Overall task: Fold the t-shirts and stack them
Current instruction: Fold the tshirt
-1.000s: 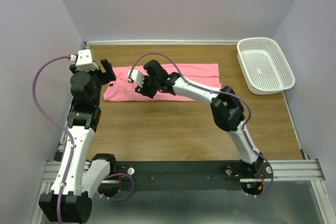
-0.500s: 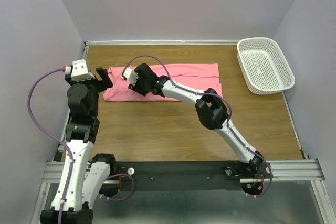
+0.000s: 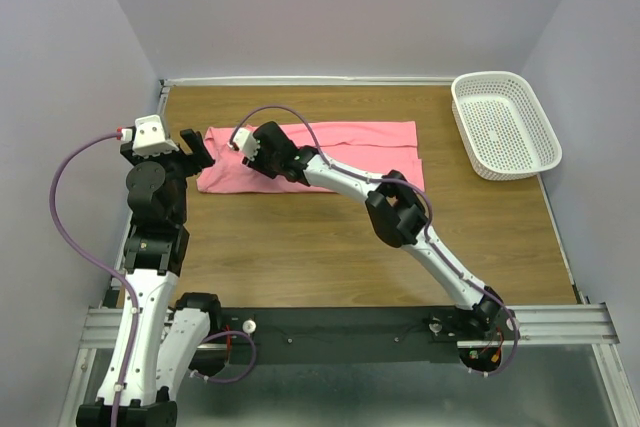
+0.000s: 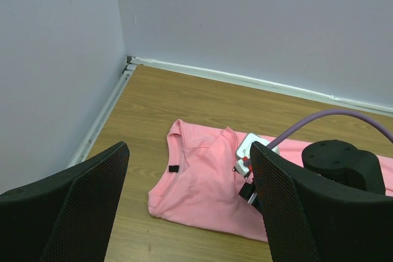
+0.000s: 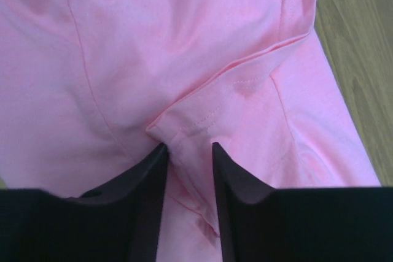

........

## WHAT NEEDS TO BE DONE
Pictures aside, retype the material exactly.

## TASK SOLUTION
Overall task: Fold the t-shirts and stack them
Current instruction: Fold the tshirt
-1.000s: 
-0.500s: 
+0.000s: 
+0.000s: 
+0.000s: 

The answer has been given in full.